**Problem statement**
In the data below, find every line with the word "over" and copy it.

Stored data START

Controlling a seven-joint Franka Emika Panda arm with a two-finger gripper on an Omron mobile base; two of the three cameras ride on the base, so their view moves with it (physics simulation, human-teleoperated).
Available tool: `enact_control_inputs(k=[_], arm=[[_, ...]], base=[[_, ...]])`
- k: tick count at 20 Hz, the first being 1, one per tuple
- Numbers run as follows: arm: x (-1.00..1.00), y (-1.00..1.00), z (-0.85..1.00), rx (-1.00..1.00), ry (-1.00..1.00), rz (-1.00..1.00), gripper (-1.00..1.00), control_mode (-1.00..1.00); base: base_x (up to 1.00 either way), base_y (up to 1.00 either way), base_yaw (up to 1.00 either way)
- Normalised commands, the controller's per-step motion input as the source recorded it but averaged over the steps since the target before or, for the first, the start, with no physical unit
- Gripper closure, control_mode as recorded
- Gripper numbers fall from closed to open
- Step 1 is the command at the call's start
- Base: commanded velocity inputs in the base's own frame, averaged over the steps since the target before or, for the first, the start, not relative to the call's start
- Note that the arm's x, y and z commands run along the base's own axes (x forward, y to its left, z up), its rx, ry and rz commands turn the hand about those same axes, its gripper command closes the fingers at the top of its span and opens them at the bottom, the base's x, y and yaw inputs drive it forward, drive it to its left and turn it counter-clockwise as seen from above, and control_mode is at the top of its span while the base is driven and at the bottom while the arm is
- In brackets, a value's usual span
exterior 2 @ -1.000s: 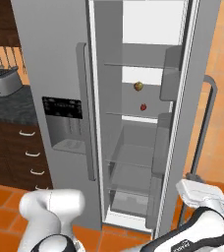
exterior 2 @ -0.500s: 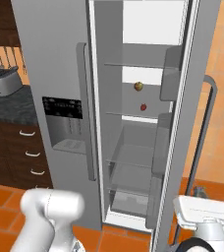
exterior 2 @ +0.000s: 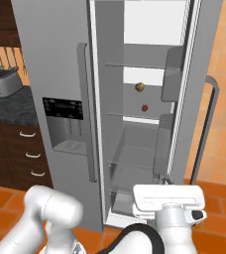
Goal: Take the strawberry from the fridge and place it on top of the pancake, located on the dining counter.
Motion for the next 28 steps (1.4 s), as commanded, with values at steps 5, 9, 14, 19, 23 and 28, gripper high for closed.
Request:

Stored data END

**Response area**
- Normalised commands, the controller's per-step motion input as the source recorded it but averaged over the steps since the target before or, for the first, the start, with no physical unit
- Base: commanded velocity inputs in the base's own frame, averaged over the steps since the target before or, for the first, the start, not relative to the call's start

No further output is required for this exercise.